• [TASK TO COMPLETE]:
Work through the material beneath and count the lines that include "orange"; the answer is that number alone.

• [EXCERPTED DATA]:
--
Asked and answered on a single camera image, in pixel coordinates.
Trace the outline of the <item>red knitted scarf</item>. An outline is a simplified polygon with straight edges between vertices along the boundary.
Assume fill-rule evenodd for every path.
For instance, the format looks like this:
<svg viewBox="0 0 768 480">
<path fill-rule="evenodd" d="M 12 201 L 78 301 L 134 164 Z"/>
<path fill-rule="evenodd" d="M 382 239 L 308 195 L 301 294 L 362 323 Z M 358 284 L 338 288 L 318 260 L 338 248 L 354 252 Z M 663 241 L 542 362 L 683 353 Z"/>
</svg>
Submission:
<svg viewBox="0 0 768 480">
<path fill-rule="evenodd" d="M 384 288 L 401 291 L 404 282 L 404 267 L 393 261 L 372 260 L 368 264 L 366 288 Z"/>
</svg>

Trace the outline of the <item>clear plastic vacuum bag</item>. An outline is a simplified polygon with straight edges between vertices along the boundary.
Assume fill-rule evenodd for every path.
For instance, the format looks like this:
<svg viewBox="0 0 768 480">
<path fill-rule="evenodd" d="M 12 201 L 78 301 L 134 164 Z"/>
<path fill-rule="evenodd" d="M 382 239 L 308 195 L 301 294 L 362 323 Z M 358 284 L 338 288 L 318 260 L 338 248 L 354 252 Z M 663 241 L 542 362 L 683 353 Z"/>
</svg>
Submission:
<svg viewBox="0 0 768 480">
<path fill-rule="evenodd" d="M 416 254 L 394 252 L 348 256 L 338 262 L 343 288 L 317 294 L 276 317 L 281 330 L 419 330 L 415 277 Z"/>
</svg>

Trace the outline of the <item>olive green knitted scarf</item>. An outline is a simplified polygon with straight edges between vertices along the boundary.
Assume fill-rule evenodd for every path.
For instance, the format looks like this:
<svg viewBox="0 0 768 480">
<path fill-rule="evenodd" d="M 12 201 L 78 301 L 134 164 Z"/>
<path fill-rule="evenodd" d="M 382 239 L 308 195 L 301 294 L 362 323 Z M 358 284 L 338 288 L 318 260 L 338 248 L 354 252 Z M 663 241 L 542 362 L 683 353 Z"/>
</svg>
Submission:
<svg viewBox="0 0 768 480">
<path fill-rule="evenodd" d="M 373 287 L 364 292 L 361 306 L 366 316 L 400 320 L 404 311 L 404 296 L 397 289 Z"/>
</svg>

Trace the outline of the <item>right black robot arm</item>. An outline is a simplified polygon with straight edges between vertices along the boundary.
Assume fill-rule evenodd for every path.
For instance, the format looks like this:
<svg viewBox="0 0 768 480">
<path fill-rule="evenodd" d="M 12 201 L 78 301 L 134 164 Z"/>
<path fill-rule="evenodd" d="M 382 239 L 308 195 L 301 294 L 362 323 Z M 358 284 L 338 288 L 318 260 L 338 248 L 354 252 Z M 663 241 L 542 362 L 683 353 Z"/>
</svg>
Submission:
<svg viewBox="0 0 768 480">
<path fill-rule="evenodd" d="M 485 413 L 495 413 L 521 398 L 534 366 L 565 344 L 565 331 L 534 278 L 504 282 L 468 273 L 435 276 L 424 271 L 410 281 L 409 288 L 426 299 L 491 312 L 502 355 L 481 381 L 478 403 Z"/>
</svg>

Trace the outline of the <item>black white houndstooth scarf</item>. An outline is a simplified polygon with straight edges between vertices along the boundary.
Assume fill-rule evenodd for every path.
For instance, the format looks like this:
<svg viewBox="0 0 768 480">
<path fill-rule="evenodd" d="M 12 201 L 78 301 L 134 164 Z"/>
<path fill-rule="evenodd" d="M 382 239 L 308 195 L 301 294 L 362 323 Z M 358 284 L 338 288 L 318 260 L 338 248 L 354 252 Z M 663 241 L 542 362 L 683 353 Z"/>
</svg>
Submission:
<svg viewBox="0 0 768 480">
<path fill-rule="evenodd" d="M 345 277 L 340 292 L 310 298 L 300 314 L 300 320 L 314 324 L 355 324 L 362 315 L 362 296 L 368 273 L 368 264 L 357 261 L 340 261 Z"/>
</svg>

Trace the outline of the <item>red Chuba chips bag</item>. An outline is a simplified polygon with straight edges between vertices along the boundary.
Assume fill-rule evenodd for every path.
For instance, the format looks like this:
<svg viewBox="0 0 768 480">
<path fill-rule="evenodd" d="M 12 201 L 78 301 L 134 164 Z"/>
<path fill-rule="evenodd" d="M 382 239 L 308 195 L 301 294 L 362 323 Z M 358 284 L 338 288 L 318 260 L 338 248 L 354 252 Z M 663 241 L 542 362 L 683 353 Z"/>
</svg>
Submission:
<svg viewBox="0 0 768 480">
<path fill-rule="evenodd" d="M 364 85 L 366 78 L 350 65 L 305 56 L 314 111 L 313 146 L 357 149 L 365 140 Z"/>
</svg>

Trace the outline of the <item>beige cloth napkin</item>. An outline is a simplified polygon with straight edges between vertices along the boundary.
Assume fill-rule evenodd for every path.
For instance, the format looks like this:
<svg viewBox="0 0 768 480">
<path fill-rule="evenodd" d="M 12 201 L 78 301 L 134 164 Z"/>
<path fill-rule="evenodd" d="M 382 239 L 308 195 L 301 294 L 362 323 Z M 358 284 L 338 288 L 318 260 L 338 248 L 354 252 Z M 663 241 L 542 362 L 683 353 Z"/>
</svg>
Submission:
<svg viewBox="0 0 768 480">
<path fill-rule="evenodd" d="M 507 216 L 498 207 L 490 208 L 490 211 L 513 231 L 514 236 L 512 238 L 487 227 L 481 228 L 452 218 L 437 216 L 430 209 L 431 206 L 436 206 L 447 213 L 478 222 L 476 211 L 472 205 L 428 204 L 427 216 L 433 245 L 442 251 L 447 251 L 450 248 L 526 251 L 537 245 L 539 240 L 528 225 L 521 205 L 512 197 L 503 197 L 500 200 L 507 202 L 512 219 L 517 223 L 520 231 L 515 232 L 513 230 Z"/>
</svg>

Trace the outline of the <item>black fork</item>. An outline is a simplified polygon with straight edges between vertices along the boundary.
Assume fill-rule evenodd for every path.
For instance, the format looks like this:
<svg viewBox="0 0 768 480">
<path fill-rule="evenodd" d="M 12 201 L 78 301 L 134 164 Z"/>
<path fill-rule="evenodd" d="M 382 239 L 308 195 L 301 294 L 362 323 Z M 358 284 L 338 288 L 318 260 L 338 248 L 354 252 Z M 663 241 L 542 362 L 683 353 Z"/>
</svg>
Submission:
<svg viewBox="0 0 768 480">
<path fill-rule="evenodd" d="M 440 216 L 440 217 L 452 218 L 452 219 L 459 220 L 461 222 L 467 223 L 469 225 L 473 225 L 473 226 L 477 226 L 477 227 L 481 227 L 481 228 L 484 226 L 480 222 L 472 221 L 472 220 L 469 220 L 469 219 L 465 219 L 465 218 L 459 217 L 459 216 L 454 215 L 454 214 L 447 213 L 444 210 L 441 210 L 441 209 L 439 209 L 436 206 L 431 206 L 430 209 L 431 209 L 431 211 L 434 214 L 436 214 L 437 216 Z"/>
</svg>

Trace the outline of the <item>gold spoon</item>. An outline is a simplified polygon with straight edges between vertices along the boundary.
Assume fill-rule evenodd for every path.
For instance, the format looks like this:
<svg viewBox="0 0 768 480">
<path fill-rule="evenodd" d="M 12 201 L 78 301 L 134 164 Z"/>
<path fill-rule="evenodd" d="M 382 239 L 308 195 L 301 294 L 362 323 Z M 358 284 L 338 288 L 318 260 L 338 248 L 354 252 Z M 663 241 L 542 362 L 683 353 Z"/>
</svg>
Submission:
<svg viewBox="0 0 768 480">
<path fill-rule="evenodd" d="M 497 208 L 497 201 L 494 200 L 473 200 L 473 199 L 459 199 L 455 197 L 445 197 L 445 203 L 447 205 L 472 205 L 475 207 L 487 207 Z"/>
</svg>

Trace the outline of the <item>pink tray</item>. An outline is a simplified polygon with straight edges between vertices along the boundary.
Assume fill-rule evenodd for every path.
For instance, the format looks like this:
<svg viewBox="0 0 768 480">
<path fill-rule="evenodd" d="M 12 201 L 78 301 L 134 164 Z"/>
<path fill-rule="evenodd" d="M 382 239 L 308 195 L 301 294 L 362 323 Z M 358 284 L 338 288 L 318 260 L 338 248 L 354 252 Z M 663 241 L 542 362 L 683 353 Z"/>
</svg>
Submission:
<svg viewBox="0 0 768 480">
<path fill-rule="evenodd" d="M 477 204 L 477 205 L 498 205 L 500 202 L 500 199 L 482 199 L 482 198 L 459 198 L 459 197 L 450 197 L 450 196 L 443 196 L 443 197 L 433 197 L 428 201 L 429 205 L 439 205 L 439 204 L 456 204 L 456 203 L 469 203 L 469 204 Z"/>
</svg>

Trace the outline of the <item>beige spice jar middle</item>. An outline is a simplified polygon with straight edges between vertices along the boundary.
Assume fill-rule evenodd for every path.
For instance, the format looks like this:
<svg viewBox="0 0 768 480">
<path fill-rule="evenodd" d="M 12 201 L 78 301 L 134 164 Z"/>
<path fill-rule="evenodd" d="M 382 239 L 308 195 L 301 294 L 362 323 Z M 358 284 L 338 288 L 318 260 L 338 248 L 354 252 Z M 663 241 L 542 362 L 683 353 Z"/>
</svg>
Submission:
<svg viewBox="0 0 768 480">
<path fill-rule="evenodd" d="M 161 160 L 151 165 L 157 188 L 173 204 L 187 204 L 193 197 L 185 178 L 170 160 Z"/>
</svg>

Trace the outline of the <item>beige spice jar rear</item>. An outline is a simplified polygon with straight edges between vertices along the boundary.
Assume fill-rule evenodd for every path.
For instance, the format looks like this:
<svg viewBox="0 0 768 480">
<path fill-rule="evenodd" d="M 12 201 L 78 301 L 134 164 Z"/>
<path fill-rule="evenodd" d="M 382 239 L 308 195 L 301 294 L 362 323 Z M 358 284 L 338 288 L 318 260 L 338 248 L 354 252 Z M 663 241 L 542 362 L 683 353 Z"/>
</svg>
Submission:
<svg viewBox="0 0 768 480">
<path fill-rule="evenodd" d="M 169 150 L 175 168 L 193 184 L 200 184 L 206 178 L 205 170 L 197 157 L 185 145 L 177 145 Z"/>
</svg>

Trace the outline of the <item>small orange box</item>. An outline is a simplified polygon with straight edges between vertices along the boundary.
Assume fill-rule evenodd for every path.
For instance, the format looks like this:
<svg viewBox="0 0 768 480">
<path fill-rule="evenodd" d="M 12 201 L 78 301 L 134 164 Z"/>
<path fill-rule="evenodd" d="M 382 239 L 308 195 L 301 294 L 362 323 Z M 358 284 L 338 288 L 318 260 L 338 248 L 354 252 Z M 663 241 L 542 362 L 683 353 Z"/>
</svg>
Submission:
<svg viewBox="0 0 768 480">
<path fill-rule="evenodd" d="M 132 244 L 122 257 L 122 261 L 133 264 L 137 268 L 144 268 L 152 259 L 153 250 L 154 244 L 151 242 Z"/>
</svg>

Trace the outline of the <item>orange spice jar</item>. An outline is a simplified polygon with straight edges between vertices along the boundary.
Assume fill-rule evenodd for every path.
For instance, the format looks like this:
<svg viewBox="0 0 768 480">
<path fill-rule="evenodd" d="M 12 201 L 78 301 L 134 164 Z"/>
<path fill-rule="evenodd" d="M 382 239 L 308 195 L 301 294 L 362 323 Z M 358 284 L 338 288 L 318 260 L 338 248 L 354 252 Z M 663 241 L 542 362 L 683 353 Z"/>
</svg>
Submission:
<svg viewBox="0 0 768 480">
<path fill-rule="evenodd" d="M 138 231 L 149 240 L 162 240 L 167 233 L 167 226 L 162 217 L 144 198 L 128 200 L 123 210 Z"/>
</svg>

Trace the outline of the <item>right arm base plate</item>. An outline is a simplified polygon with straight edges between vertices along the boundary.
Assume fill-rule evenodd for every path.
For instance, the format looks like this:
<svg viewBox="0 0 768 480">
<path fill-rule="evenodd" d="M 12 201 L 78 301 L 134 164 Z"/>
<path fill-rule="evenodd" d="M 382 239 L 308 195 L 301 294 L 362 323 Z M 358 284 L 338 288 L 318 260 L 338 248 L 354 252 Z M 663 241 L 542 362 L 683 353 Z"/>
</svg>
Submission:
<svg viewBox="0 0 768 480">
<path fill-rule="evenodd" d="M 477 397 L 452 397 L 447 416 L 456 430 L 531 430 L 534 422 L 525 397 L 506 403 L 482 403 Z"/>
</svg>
--
• [RESPONSE TO THE TASK]:
2